En fait, en se présentant comme la porte, Jésus nous dit encore qu’il est plus que la porte : il est aussi le portier et le vrai berger, celui qui ouvre la porte et celui qui conduit son peuple par le bon chemin, celui dont le peuple reconnaît la voix, celui dont le peuple sait qu’il le mènera à la vie : Je suis venu pour que les hommes aient la vie et qu’ils l’aient en abondance. En écoutant la voix de Jésus, en reconnaissant dans cette voix celle de l’unique chef de l’Eglise, nous découvrons qu’avec Jésus, la vie n’a pas de fin ; avec Jésus, la vie nous est donnée, pour toujours. Connaître le Christ n’a d’autre ‘intérêt’ que de vivre vraiment ! A tous les marchands de vie et de bonheur qui promettent un monde meilleur à ceux qui les financent, Jésus oppose sa seule parole et sa propre vie. Crucifié, il est ressuscité : mis à mort, il est toujours vivant ! Comment douter dès lors qu’il ne veut que notre bien ? Jésus est bien et la porte qu’il nous faut franchir, et celui qui nous mène par-delà la porte, à la vie véritable. Celui qui veut vivre ne peut que passer par lui.

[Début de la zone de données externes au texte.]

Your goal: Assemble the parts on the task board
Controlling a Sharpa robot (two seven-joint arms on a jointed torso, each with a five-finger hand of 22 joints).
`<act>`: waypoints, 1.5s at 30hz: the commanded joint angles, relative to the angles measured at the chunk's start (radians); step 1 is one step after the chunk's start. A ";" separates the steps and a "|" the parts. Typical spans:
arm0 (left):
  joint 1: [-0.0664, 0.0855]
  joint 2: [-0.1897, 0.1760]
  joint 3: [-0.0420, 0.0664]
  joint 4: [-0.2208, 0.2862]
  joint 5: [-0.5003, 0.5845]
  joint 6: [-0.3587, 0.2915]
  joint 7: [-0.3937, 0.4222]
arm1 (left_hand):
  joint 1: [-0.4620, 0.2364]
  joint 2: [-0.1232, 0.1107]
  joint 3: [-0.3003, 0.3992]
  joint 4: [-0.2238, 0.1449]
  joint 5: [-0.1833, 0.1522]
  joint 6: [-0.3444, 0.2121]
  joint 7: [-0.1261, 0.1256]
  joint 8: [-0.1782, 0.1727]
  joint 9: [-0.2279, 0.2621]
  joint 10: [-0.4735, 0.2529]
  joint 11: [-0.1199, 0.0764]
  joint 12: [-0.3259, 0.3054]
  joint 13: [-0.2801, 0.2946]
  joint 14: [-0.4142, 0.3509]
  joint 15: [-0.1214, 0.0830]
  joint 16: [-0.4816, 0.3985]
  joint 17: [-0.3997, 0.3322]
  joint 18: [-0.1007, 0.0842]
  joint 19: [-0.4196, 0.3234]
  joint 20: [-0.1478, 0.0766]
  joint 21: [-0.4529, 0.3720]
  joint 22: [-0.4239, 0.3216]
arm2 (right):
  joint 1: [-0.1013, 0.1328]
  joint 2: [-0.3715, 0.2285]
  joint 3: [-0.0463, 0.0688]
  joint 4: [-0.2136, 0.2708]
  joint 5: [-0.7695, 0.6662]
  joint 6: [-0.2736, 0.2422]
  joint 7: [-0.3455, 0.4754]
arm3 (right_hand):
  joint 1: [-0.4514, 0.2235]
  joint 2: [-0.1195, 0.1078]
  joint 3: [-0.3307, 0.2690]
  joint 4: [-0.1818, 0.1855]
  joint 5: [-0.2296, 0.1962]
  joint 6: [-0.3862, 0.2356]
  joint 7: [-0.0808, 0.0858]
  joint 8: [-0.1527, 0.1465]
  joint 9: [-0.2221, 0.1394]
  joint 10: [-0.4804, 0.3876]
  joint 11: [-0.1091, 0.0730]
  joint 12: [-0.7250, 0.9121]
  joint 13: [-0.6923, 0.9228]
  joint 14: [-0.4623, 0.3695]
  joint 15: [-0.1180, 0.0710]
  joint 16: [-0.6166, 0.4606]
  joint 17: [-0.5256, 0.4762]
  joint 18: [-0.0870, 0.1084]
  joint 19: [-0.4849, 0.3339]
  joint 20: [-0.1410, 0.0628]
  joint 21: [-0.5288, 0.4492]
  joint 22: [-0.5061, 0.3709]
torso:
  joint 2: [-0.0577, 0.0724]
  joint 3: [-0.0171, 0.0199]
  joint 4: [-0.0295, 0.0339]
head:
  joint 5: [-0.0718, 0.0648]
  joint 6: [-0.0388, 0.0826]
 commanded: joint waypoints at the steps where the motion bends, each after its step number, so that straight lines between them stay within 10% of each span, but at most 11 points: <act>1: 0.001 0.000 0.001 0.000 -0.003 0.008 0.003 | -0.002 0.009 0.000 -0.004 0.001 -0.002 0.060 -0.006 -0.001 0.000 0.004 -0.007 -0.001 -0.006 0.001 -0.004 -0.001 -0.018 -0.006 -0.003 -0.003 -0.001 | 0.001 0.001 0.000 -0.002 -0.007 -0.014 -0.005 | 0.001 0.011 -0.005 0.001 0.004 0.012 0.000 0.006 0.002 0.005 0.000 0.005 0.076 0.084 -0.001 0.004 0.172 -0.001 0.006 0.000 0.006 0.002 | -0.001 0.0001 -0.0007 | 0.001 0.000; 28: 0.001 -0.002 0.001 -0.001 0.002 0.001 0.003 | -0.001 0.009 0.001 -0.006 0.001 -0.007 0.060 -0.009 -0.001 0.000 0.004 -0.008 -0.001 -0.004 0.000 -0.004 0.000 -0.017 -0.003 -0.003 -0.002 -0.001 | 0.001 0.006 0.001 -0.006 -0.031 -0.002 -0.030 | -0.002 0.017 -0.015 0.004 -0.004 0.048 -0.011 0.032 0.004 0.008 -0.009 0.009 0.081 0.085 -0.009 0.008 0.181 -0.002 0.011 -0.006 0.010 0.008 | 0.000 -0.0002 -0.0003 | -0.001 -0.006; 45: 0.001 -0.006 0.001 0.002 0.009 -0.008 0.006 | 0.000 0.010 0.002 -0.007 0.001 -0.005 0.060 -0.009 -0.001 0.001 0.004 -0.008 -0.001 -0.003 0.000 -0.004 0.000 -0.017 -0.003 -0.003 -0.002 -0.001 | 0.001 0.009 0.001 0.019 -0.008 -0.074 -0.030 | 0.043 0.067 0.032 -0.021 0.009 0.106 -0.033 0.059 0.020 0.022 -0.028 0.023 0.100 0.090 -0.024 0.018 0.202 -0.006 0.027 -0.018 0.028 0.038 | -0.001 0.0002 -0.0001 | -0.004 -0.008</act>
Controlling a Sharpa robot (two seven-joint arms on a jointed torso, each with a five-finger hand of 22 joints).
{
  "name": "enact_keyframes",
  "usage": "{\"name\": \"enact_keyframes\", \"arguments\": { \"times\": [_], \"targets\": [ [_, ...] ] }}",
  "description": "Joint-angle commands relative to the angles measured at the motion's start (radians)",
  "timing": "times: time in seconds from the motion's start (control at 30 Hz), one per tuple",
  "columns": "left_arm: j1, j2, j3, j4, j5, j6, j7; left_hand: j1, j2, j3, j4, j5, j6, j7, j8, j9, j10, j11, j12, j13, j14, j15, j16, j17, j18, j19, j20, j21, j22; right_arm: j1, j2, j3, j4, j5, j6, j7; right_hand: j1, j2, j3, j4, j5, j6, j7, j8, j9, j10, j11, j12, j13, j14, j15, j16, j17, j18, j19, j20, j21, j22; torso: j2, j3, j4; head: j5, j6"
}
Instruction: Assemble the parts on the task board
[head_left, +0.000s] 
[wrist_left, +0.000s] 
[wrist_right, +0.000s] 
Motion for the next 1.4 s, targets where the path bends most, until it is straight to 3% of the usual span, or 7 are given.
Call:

En étant la seule Porte, Jésus est celui par qui il nous faut passer pour parvenir à la vie. En se présentant comme le portier, il est aussi celui qui nous donne accès à cette vie. En affirmant qu’il est le vrai berger, il nous redit enfin qu’il est le seul que nous devons écouter et suivre ; il est le seul chef de l’Eglise, rassemblé en son nom. Que cette eucharistie réalise en nous ce que nous avons déjà demandé dans la prière : que le troupeau parvienne, malgré sa faiblesse, là où son Pasteur est entré victorieux. Ainsi, nous accueillerons la puissance de Pâques dans notre vie et nous vaincrons toute peur, tout péché, toute mort. Amen.